Geochemistry and mineralogy of the late Neogene alkaline megalake sediments in the Qaidam Basin (China): Implications for provenance, tectonics, paleoclimate, paleoenvironment and organic matter accumulation

Abstract

The late Neogene is widely regarded as a suitable analogy for future climate scenarios, but the paleoclimatic conditions of this period on the Qinghai-Tibet Plateau remain poorly understood. This study investigates the mineralogical composition and elemental geochemistry of 24 shale samples from two wells in the Yiliping Depression of the Qaidam Basin to reconstruct the paleodepositional conditions of the sediments and the late Neogene paleoclimate conditions. The results indicate that the chemical composition of the late Neogene alkaline lacustrine sediments was little affected by sediment recycling, sorting, diagenesis and metasomatism. Provenance analysis indicates a predominantly felsic source with minor contributions from intermediate volcanic rocks, formed under a tectonic setting similar to continental island arc tectonic settings in geochemistry. Paleoclimate reconstructions reveal consistently arid and cold conditions on the Qinghai-Tibet Plateau, characterized by weak chemical weathering. These climatic conditions were colder than those achieved in most contemporaneous regions globally, with a distinct cooling trend from the late Neogene to the Pleistocene. The deposition occurred predominantly in hypersaline environments, with localized transitions to brackish conditions. The redox conditions of the water column varied spatially, i.e., oxic waters dominated in the central depression (the H 1 well area), while the margins of the depression (the Y 3 well area) experienced fluctuations between oxic to anoxic conditions.
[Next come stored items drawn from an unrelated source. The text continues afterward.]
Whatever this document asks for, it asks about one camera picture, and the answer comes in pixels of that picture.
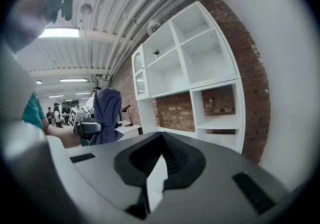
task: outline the person
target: person
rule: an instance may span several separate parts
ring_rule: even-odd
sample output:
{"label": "person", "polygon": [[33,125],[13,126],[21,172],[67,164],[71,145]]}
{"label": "person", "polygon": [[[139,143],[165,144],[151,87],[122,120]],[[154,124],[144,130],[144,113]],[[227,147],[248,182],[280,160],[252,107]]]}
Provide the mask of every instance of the person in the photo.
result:
{"label": "person", "polygon": [[62,112],[62,115],[65,119],[65,124],[67,126],[69,126],[69,116],[70,116],[71,110],[70,110],[70,107],[67,106],[65,101],[62,102],[62,111],[61,112]]}
{"label": "person", "polygon": [[60,104],[55,102],[53,105],[54,105],[53,114],[54,114],[54,119],[55,119],[55,126],[63,128],[62,127],[63,120],[61,118],[61,114],[60,114],[60,110],[59,110]]}
{"label": "person", "polygon": [[[2,61],[10,63],[10,67],[17,67],[14,53],[37,39],[51,22],[55,23],[61,4],[62,0],[17,0],[13,4],[3,27],[5,42],[3,42],[1,49]],[[1,74],[8,76],[11,71],[9,69],[3,70]],[[28,79],[27,82],[28,85],[22,84],[21,87],[18,87],[16,96],[13,98],[19,99],[19,101],[15,101],[15,106],[12,104],[12,111],[4,113],[4,116],[6,118],[21,117],[25,122],[41,128],[46,135],[60,138],[65,148],[79,146],[80,140],[75,137],[73,130],[60,129],[49,125],[35,93],[31,92],[31,89],[34,88],[31,86],[31,80]],[[23,92],[27,92],[28,95],[20,95]],[[7,98],[7,96],[2,96],[1,104],[6,104],[6,109],[10,110],[11,104]],[[26,107],[20,114],[20,110],[26,102]],[[23,107],[18,108],[18,105],[22,103]]]}
{"label": "person", "polygon": [[52,120],[51,120],[52,117],[53,117],[53,114],[51,112],[51,108],[48,107],[48,112],[46,113],[46,119],[48,120],[49,125],[52,124]]}
The primary paleoproductivity in the Y 3 well exhibited similarities to that in the Holocene lakes of Peru and Brazil, whereas the H 1 well showed resemblances to most marine sediments. Notably, the primary paleoproductivity of the studied samples was lower than that of typical upwelling systems. Organic matter preservation was principally controlled by depositional conditions, with little effects from primary paleoproductivity and sedimentation rate/detrital input. This work provides valuable insights into the late Neogene climate dynamics on the Qinghai-Tibet Plateau and enhances the understanding of the formation of microbial gas source rocks.